_Work to be completed_. Range to output from the entries below: the line containing "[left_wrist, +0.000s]" through the line containing "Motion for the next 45". Set it down exactly, ends included, nothing else.

_Supplied information_.

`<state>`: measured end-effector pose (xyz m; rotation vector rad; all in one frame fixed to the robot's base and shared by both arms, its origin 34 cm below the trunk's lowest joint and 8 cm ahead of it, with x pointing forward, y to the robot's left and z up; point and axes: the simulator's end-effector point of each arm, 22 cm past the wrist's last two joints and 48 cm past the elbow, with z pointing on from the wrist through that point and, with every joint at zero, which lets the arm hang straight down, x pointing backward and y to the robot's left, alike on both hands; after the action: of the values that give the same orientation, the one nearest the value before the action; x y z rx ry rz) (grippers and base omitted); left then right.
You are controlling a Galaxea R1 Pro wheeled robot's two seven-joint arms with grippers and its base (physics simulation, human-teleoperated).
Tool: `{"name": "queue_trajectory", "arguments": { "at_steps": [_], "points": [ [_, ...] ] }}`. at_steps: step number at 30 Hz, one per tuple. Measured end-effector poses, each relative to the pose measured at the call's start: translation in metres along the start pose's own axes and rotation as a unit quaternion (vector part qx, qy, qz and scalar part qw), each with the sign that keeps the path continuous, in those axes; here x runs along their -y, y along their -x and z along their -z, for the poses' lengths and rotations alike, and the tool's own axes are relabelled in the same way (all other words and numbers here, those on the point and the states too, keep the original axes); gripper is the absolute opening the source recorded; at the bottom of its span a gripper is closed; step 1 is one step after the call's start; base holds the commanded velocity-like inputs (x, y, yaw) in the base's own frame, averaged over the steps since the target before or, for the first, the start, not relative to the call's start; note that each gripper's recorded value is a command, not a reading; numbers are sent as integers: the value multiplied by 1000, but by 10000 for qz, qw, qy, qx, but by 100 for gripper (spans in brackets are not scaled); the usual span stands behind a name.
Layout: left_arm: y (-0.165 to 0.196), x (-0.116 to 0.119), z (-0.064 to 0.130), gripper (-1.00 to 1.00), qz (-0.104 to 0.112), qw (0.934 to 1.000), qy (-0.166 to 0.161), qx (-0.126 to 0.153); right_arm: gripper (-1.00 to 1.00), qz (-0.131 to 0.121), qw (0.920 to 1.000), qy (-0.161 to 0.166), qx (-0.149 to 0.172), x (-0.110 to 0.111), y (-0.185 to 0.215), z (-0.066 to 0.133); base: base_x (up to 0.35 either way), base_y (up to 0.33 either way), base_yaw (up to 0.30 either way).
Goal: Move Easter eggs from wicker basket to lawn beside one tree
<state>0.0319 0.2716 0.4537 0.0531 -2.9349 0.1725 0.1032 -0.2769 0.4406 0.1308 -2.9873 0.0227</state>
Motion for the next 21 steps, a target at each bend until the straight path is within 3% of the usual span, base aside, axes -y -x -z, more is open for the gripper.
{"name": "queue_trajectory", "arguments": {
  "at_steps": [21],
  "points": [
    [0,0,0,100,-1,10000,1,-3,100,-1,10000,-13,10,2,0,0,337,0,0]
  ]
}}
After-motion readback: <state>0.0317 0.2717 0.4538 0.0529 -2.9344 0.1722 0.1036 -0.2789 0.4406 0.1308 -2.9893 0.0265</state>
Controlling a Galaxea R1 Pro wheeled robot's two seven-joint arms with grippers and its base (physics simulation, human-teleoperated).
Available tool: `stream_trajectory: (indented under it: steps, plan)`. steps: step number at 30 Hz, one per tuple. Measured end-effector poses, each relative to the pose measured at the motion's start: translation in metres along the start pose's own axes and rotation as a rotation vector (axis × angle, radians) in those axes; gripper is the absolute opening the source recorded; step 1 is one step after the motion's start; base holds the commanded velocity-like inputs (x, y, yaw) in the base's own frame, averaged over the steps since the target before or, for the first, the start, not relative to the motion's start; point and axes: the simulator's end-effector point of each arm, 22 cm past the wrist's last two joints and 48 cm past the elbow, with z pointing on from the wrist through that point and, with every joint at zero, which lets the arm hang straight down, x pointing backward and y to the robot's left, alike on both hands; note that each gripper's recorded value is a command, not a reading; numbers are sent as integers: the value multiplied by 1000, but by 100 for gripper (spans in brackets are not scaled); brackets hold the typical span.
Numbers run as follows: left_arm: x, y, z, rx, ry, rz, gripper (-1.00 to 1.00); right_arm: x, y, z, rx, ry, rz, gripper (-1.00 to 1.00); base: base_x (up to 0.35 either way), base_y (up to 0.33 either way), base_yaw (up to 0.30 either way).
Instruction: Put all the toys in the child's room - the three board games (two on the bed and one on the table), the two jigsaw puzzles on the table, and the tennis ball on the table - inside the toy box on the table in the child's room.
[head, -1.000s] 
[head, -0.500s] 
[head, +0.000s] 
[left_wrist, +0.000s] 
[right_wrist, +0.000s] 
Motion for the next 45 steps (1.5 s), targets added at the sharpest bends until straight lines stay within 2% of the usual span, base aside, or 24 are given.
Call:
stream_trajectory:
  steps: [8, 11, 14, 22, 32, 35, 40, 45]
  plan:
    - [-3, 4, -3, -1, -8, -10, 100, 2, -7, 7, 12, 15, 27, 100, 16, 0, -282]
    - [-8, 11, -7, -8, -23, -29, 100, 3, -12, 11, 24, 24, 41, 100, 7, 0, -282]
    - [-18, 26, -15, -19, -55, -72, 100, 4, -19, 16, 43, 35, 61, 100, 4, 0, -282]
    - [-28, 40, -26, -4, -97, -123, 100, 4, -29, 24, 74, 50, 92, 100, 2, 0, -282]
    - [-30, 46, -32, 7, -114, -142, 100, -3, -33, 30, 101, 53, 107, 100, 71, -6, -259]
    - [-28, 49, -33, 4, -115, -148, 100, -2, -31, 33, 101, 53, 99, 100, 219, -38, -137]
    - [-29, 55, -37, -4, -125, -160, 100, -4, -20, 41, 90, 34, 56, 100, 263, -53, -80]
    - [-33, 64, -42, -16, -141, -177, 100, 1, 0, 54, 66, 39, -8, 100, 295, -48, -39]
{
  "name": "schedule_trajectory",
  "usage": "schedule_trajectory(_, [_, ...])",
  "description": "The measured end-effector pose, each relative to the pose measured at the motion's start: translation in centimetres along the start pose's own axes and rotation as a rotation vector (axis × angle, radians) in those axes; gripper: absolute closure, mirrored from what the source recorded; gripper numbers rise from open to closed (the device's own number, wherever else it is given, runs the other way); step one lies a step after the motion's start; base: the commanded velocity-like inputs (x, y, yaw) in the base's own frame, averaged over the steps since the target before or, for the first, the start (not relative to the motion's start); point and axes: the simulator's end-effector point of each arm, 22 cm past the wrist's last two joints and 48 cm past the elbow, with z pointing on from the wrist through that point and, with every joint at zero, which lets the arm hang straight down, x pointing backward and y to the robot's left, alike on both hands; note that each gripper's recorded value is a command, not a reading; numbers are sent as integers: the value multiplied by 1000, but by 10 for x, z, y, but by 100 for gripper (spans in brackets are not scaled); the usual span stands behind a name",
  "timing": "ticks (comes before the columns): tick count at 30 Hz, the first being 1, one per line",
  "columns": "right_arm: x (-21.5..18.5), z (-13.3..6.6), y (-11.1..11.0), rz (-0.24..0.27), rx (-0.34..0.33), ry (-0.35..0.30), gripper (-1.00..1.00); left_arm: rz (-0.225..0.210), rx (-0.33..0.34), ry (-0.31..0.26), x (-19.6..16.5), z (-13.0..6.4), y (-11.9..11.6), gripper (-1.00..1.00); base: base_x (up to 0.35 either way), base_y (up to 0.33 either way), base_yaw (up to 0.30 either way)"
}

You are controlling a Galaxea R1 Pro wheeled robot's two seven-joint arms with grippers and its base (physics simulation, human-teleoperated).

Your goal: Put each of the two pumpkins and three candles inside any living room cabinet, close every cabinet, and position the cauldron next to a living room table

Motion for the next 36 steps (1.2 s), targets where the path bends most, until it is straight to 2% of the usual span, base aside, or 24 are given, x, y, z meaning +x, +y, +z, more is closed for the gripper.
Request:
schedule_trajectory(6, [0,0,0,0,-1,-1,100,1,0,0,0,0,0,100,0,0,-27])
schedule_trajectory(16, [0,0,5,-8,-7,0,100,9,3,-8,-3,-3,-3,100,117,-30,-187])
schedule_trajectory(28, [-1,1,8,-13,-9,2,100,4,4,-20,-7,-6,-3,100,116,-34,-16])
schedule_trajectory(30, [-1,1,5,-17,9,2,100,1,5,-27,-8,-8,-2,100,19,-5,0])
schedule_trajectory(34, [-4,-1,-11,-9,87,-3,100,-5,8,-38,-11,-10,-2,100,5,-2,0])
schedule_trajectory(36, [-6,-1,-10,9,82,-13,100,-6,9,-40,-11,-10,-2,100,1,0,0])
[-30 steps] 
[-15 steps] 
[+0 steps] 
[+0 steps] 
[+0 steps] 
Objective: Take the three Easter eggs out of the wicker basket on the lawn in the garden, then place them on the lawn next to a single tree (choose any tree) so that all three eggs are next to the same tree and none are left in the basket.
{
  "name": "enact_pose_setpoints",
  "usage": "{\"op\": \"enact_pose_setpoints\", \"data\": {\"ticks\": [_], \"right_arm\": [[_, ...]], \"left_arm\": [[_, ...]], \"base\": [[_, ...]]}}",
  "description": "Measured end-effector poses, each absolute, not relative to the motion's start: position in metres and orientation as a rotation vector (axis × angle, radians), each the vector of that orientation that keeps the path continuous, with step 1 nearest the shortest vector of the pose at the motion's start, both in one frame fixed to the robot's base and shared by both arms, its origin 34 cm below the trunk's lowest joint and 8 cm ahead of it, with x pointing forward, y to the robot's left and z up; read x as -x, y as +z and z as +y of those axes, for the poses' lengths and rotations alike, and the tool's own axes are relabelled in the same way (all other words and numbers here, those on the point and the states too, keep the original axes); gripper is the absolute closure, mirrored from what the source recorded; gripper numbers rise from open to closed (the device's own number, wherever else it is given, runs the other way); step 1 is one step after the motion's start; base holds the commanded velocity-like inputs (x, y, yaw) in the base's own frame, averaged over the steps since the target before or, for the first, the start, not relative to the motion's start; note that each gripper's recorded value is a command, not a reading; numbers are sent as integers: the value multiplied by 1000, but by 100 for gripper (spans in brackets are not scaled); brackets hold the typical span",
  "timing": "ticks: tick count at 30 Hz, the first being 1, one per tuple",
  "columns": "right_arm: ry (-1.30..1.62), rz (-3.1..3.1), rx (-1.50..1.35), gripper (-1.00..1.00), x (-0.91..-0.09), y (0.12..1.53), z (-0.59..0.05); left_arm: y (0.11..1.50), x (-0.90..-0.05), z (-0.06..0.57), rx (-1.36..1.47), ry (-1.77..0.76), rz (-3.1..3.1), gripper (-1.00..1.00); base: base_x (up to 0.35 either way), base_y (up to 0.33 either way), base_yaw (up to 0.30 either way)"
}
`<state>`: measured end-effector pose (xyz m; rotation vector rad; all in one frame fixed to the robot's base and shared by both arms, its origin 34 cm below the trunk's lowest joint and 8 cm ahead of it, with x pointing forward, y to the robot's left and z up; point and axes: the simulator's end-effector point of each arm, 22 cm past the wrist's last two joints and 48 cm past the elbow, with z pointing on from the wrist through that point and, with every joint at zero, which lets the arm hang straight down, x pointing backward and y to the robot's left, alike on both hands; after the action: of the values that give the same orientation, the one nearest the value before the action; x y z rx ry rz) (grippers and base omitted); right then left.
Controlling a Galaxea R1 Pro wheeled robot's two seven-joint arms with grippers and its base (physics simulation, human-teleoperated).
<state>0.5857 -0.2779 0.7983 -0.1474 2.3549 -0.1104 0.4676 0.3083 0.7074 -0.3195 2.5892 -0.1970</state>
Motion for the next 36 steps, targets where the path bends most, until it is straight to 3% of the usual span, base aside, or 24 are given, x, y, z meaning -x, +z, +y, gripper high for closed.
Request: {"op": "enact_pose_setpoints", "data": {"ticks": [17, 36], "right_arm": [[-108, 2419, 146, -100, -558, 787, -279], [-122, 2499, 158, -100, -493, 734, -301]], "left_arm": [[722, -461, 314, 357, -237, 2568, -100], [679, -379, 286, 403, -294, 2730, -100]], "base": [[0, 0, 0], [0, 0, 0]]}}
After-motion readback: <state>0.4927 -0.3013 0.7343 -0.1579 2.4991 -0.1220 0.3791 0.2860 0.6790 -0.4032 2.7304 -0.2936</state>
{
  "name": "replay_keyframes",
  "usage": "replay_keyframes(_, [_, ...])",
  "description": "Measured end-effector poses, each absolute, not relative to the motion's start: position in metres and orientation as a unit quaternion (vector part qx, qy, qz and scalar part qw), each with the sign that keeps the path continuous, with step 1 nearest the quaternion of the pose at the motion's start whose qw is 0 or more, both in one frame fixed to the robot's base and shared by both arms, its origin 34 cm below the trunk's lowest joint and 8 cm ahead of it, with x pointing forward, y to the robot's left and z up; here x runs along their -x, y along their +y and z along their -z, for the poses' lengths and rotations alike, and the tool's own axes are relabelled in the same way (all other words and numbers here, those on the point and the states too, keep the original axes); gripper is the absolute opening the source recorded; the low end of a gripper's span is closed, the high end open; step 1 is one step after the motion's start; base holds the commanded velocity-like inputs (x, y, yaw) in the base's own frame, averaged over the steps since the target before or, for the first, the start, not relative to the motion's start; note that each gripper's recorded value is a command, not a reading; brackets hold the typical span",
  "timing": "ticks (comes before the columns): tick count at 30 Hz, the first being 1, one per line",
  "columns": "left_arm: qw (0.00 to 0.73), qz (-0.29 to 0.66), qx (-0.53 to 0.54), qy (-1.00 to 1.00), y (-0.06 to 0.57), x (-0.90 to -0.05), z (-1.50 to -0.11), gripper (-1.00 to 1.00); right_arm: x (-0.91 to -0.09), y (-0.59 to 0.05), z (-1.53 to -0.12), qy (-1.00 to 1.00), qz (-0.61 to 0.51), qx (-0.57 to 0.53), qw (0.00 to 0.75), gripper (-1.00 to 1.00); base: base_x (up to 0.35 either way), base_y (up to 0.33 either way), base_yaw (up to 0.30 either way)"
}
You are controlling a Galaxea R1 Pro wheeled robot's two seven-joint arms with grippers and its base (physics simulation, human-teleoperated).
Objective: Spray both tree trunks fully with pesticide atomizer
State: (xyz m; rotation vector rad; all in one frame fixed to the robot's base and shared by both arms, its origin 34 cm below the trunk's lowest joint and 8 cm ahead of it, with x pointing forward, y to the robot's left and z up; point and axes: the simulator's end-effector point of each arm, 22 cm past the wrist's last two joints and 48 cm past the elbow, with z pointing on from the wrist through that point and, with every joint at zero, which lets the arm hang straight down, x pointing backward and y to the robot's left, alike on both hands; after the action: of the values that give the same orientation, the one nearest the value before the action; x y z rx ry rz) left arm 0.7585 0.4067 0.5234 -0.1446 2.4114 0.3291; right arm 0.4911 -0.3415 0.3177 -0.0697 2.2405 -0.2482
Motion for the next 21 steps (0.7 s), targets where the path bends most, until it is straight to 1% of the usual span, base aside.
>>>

_Task output_.
[left_wrist, +0.000s] 
[right_wrist, +0.000s] 
Motion for the next 45 steps (1.5 s), targets added at the sharpest bends until straight lines stay within 2% of the usual span, base aside, or 24 are given.

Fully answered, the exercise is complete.